Puente peatonal

A ingenieros les faltó ingenio: pusieron barreras para motos y ‘enjaularon’ a los peatones

A ingenieros les faltó ingenio pusieron barreras para motos y ‘enjaularon’ a los peatones

¿Ingeniería o castigo? El nuevo paso entre Portalegre y Hogares es un embudo humano que impide el paso de sillas de ruedas y coches.

Puente peatonal de Portalegre y Hogares

¡Parece chiste, pero es real y pasa en Soacha!
En el sector de Portalegre, donde recién estrenaron un puente peatonal que conecta con Hogares y facilita la vida de miles de personas, ocurrió lo impensable: para frenar a los motociclistas que se estaban metiendo al puente “como Pedro por su casa”, las autoridades instalaron unas barandas cruzadas que terminaron convirtiendo el paso peatonal en un laberinto incómodo, estrecho y hasta peligroso.

Lo que buscaba frenar a los moteros conchudos terminó, irónicamente, frenando a los peatones.

La solución que terminó peor que el problema

Los que caminan por ahí todos los días no tardaron en prender el fogón en redes sociales.
Un ciudadano indignado lo dijo sin pelos en la lengua:

“Yo no puedo creer al ingeniero que se le ocurrió esto. Tienen miles de soluciones para evitar que pasen motos y salen con esto. Esas barandas no permiten la circulación de más de una persona. ¿Y una persona con discapacidad cómo pasa? La gente tiene que hacer pruebas extremas para cruzar ese caminito tan estrecho”.

Y no exagera. Las barandas parecen más un castigo que una solución. El peatón promedio debe hacer maromas para encajar entre los tubos, y ni hablar de quienes tienen coche, maletas, muletas o movilidad reducida.

¿Por qué es un error monumental?

Aquí no se necesita ser ingeniero para darse cuenta de que se pifiaron feo:

1. Cero diseño universal

En Colombia, toda obra pública debe ser accesible para cualquier persona.
Este “laberinto metálico” excluye de inmediato a personas en silla de ruedas, mamás con coche, adultos mayores y cualquiera que no pueda pasar literalmente de lado.

2. Un embudo humano peligroso

En hora pico, las barandas generan una fila de peatones que parece entrada a concierto.
Si alguien se cae, si hay un desmayo o una emergencia, no hay para dónde hacerse. El puente se convierte en una trampa.

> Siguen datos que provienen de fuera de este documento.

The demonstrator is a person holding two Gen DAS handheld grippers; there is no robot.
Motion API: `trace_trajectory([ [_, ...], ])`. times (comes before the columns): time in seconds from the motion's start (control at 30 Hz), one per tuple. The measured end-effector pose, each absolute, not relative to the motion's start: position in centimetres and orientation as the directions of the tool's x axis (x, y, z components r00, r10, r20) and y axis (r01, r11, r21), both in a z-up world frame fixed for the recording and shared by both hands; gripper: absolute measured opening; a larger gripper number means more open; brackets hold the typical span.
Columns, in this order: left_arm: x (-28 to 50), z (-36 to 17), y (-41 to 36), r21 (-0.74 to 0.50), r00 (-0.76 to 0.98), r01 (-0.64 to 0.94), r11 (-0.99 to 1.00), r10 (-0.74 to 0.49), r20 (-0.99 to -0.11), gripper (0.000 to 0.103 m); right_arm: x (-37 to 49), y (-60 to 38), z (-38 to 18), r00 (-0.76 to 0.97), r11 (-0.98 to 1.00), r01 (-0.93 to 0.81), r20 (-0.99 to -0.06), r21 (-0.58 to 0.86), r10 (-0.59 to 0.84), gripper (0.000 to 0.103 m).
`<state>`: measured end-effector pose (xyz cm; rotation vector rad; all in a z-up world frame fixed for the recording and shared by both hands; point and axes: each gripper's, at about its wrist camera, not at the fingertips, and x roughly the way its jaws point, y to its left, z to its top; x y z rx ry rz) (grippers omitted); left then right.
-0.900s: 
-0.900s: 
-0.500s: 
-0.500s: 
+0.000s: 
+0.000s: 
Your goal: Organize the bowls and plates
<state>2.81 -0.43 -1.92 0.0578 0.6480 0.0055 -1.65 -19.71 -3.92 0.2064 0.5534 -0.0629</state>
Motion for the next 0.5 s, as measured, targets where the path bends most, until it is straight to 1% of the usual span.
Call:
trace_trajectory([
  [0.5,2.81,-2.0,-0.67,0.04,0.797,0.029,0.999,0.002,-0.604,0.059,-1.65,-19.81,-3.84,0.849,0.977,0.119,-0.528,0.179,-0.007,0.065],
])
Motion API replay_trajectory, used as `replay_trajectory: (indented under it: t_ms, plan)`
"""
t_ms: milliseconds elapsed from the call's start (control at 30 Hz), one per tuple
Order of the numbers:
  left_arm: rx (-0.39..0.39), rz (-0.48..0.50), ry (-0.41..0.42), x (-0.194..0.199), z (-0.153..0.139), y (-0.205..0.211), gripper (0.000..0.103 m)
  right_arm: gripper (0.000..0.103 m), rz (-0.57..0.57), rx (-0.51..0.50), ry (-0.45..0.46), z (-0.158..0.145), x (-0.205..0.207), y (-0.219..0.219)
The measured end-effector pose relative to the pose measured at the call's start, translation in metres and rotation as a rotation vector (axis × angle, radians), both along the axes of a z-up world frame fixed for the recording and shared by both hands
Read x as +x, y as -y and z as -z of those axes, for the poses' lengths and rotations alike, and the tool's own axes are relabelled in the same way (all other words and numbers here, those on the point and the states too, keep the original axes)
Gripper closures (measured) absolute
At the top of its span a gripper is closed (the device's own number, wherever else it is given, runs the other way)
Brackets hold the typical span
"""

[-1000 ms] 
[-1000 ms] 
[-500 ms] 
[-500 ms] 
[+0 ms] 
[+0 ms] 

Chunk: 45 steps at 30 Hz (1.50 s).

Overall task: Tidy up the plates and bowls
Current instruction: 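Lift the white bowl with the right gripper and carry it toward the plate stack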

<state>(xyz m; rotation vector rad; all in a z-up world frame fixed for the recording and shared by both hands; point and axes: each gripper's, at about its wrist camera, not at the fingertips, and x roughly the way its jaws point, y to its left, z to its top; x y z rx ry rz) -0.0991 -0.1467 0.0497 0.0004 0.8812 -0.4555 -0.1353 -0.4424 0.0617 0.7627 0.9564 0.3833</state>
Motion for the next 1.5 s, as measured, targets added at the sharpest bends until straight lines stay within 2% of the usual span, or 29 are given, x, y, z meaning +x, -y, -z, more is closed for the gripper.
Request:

3. La ‘Ley del Vivo’ sigue ganando

Porque seamos honestos:
El motociclista que no respeta seguirá buscando cómo colarse.
El que termina sufriendo es el peatón que sí cumple las normas, obligado a pasar por un estrecho pasadizo que parece diseñado para castigar al ciudadano de a pie.

¿Era tan difícil pensar en otra opción?

Escaleras más empinadas, bolardos bien ubicados, pasos con ángulos que no permitan el ingreso de motos, cámaras con sanción, controles… soluciones había, y muchas.
Pero la escogida parece más un acto reflejo que una medida pensada para la comunidad.

Las quejas no paran y los usuarios piden que se replantee la estructura antes de que ocurra una tragedia o, mínimo, antes de que el puente termine siendo famoso por su torpeza y no por su utilidad.

Mientras tanto, los peatones siguen “enjaulados”

El puente, que debía ser un alivio, ahora es tema de memes, regaños y discusiones en redes.
Y aunque la intención pudo ser buena, el diseño dejó claro que a veces a los ingenieros… les falta ingenio.